_What you need to do_
Reproduce exactly the line that includes "stepped stand, placing" and all lines after it, ending with the last line of the data.

[Saved data entries]
■ ■ ■ ■ ■ ■ ■
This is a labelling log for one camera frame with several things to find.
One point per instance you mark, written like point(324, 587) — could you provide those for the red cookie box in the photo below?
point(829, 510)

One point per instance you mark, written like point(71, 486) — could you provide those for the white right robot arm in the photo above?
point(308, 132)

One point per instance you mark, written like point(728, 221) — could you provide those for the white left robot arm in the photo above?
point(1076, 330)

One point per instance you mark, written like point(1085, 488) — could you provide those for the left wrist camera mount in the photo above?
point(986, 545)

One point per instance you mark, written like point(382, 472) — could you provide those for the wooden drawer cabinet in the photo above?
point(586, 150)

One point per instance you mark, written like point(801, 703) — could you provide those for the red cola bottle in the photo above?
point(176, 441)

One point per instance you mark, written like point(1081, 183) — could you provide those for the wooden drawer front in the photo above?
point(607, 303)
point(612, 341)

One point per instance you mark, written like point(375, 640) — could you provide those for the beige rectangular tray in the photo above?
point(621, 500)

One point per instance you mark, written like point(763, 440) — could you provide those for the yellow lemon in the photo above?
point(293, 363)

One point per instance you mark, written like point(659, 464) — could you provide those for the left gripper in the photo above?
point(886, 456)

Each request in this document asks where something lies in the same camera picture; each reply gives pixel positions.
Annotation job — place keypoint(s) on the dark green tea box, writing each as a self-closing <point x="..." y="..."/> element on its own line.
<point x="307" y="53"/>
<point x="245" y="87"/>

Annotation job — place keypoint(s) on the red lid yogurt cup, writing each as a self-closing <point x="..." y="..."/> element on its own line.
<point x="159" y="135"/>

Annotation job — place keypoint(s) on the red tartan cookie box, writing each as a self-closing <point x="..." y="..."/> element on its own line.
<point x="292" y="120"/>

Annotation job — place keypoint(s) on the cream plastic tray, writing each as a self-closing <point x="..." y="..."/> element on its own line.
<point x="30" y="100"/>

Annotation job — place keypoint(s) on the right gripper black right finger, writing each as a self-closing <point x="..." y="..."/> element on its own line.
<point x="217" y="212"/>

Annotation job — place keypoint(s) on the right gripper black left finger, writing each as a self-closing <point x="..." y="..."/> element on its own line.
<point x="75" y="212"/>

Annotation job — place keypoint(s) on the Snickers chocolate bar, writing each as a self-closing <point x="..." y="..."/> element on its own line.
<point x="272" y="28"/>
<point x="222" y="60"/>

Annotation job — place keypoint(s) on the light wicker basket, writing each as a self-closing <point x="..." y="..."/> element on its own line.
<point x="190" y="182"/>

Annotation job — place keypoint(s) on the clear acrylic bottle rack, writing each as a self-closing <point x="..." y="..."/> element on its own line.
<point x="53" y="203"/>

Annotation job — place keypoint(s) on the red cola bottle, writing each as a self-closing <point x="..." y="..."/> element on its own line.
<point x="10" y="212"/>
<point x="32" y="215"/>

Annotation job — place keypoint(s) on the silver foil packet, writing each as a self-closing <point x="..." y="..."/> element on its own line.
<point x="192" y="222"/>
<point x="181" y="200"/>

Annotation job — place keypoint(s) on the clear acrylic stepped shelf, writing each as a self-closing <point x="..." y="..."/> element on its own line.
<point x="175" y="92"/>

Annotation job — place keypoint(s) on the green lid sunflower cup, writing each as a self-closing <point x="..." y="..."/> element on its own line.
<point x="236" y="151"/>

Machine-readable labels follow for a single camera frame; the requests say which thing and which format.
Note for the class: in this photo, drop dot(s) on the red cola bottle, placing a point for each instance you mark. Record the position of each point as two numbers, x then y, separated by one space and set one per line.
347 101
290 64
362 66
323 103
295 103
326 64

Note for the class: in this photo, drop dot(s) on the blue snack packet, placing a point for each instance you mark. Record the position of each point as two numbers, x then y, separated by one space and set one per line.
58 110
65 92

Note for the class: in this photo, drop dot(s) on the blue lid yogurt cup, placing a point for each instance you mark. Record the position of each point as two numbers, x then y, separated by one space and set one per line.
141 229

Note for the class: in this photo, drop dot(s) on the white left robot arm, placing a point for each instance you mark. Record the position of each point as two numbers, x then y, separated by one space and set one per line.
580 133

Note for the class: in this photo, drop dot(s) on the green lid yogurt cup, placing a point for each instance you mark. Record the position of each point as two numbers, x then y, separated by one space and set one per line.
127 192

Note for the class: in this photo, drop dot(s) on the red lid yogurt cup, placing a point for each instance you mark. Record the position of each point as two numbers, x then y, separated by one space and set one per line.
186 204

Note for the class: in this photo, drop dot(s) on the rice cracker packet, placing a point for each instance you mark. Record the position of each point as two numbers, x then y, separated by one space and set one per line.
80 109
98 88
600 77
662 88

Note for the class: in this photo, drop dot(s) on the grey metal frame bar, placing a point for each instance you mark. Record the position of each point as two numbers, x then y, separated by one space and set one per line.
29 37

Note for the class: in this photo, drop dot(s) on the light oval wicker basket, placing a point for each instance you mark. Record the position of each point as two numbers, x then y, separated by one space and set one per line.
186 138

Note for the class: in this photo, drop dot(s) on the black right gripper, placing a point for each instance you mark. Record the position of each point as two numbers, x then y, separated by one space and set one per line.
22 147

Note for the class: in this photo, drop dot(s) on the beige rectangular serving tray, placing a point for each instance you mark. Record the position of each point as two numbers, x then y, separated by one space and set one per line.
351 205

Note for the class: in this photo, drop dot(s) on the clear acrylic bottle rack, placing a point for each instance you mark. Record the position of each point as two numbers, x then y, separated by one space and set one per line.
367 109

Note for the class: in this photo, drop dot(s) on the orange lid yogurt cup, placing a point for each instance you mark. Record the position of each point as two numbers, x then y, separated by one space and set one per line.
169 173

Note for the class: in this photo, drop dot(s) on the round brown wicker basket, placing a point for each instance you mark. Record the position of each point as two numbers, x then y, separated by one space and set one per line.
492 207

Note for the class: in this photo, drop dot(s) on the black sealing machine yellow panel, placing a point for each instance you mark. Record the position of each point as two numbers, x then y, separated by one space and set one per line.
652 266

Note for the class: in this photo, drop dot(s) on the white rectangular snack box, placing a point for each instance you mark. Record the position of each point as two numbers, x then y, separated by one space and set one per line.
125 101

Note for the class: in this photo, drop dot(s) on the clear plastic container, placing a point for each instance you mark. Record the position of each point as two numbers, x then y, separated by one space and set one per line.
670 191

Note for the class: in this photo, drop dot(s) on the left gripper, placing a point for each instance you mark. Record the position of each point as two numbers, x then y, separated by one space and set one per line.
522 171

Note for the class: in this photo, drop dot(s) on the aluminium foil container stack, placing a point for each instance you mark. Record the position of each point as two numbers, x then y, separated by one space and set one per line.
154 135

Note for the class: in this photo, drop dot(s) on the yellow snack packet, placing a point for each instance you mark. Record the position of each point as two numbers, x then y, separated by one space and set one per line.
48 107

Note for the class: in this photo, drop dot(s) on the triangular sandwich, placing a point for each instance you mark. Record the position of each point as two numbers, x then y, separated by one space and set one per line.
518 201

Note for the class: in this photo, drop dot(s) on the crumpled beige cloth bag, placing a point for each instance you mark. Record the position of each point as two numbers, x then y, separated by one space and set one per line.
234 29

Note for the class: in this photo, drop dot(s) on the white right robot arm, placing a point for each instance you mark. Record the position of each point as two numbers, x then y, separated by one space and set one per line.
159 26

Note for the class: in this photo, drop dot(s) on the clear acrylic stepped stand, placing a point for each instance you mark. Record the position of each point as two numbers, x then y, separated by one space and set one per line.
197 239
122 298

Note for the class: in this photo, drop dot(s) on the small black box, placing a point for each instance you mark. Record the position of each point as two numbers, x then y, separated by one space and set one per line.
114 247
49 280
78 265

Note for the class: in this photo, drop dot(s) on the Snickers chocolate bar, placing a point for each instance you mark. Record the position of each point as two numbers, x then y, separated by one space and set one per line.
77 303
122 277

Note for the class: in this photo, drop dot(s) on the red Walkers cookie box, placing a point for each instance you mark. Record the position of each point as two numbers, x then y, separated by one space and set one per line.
■ ■ ■ ■ ■ ■ ■
_Final answer_
Note for the class: in this photo, drop dot(s) on the clear acrylic stepped stand, placing a point for each instance you mark. Record the position of each point as two numbers, x then y, separated by one space and set one per line.
197 239
122 298

Note for the class: in this photo, drop dot(s) on the small black box, placing a point for each instance you mark. Record the position of each point as two numbers, x then y, separated by one space and set one per line.
114 247
49 280
78 265

Note for the class: in this photo, drop dot(s) on the Snickers chocolate bar, placing a point for each instance you mark. Record the position of each point as two numbers, x then y, separated by one space and set one per line.
77 303
122 277

Note for the class: in this photo, drop dot(s) on the red Walkers cookie box, placing a point for each instance you mark. Record the position of each point as two numbers, x then y, separated by one space and set one per line.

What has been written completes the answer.